Language : English 简体 繁體

Potential Dangers Posed by the US Military’s Close-in Reconnaissance

Jun 29 , 2016
  • Wu Zurong

    Research Fellow, China Foundation for Int'l Studies

The United States military’s close-in reconnaissance of China is an old problem in Sino-US relations, but new developments surrounding it are permeated with worrisome dangers, which merit close attention by both sides. Since last October, there have been more news reports and comments about what the US military says are “normal operations” by reconnaissance planes or naval vessels including aircraft carriers in the South China Sea and the East China Sea, followed or tracked by Chinese warships and jet fighters. US military planes and naval vessels are often given warnings or warned off.

What worries the US military is the claimed short distance between the ships or planes of both sides when they have encounters in a “polite but unsafe manner”. However, the Chinese side believes that its planes and ships are operating professionally and in a safe manner. It is demanding that the US military stop all its close-in reconnaissance of China in order to eliminate the root cause of any possible conflicts. This profound dispute carries great weight in Sino-US relations and should be managed properly and immediately in order to avoid any accidental misfortunes.

First, the US military’s close-in reconnaissance operations challenge or encroach upon China’s sovereignty and territorial integrity. In public statements, the US often says that it takes no position on the territorial disputes between China and Japan in the East China Sea, and between China and the Philippines, Vietnam and other countries in the South China Sea. But in military operations, the US reconnaissance and other types of planes often fly over China’s airspace over the Exclusive Economic Zones (EEZ) or territorial waters, and its naval vessels cruise into China’s EEZ or territorial waters.
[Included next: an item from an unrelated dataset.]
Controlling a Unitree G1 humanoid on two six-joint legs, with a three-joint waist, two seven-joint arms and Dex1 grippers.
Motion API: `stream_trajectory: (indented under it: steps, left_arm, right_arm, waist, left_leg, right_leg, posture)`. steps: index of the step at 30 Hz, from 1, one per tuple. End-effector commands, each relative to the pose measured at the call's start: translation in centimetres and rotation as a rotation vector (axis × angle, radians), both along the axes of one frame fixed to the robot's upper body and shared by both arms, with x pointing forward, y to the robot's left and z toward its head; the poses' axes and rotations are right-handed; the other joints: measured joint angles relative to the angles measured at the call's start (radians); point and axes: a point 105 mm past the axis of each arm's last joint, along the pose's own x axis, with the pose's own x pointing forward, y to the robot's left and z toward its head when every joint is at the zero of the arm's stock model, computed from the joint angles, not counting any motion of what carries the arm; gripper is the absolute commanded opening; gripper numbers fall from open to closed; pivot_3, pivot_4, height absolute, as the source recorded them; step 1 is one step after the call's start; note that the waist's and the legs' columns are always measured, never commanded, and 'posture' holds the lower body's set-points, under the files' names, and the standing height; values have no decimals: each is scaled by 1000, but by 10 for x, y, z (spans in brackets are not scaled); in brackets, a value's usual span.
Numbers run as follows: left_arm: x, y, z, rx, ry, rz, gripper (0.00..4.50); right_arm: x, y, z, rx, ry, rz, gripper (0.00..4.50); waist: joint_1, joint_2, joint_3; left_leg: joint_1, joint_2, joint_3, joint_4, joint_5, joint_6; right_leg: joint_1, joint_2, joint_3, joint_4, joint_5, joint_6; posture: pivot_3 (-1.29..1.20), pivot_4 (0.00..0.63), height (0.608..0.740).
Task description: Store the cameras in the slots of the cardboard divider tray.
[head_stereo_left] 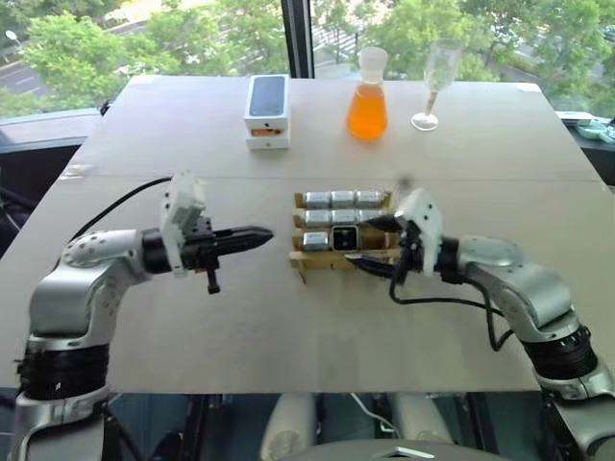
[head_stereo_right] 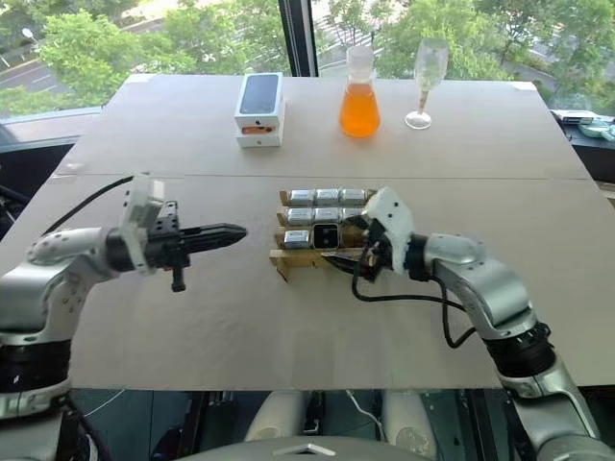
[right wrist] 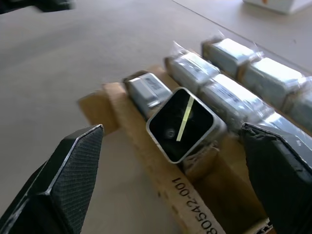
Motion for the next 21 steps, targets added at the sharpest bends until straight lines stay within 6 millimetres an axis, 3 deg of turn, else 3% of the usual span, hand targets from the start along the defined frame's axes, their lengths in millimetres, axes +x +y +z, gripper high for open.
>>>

What complicates the dispute is the different understanding or interpretation of EEZ and territorial waters by the two countries.

Another even more difficult issue is the lack of common ground as to what the US military planes and naval vessels can do or cannot do in those flights and cruises in accordance with international norms or established rules. In essence, the problem lies in the fact that the US does not respect, in its deeds, China’s sovereignty in the East China Sea and the South China Sea, though it refrains from saying so publically. Therefore, the two countries cannot see eye to eye on the exact definition or location of so-called high seas or international airspace in the East China Sea and the South China Sea. Under such circumstances, the US military’s close-in reconnaissance of China has long been an irritant in Sino-US relations.

Second, such reconnaissance seriously damages the mutual strategic trust between the two countries. Generally speaking, the reconnaissance of China has much to do with its China policy, and in a certain sense, it serves as a kind of a barometer of its attitude towards China. A simple observation of the changes of the US military close-in reconnaissance operations of China in the last 60 years or more shows the point. During the 22 years or so between 1949 when the People’s Republic of China was born and 1972 when US President Richard Nixon visited China, the US reconnaissance of China was very intense as the US adopted a hostile policy towards China. Quite a number of US reconnaissance planes were shot down by Chinese missiles. But for 19 years after the visit to China by President Nixon, the US military reconnaissance of China virtually came to a stop as the US pursued a policy of working with China against the Soviet Union. It is interesting to note that after the disintegration of the Soviet Union, especially when China’s rise has gained momentum in the last 10 or 20 years, the US military close-in reconnaissance operations were resumed and gradually intensified. It is true that the recent accelerated close-in reconnaissance of China coincides with the US strategy of rebalance in Asia, and in fact it serves as evidence that its strategy of rebalance in Asia is directed at China, though the US officially denies it on public occasions.

Third, accidents could be hardly be avoided when the US persists in carrying out high frequency close-in reconnaissance operations. As China is making good progress in the research and manufacture of sophisticated military equipment and weapons, as well as in the combat readiness drills and exercises, the desire of the US military to gather China’s military intelligence has grown stronger than ever before. It is most unlikely that the US would stop altogether its military close-in reconnaissance of China in the near future. In the meantime, the Chinese military will continue to spot, follow or track US reconnaissance planes and ships in the distance as it sees proper. It is believed that it would take necessary defensive measures when the US reconnaissance planes and ships threaten its security or encroach upon China’s sovereignty. Though both sides are trying to follow the rules stipulated in the China-US Memorandum of Understanding on Air and Maritime Encounters, nobody can guarantee that there would be no accidents or mistakes when the two sides have a number of serious maritime disputes unresolved.

The worst scenario would be that a careless mistake by one side is interpreted as an intentional move by another, with simultaneous or automatic retaliation. The incident of the 2001 plane collision over the South China Sea should never be repeated, nor should the downing of US reconnaissance planes in the 1950s and 1960s. In order to avoid accidents and to promote the building of a new type of military relationship between the two countries, the two sides should start serious talks on the issue for a mutually acceptable solution. As a first step, the US military should limit its reconnaissance operations to the international airspace and high seas that both sides recognize.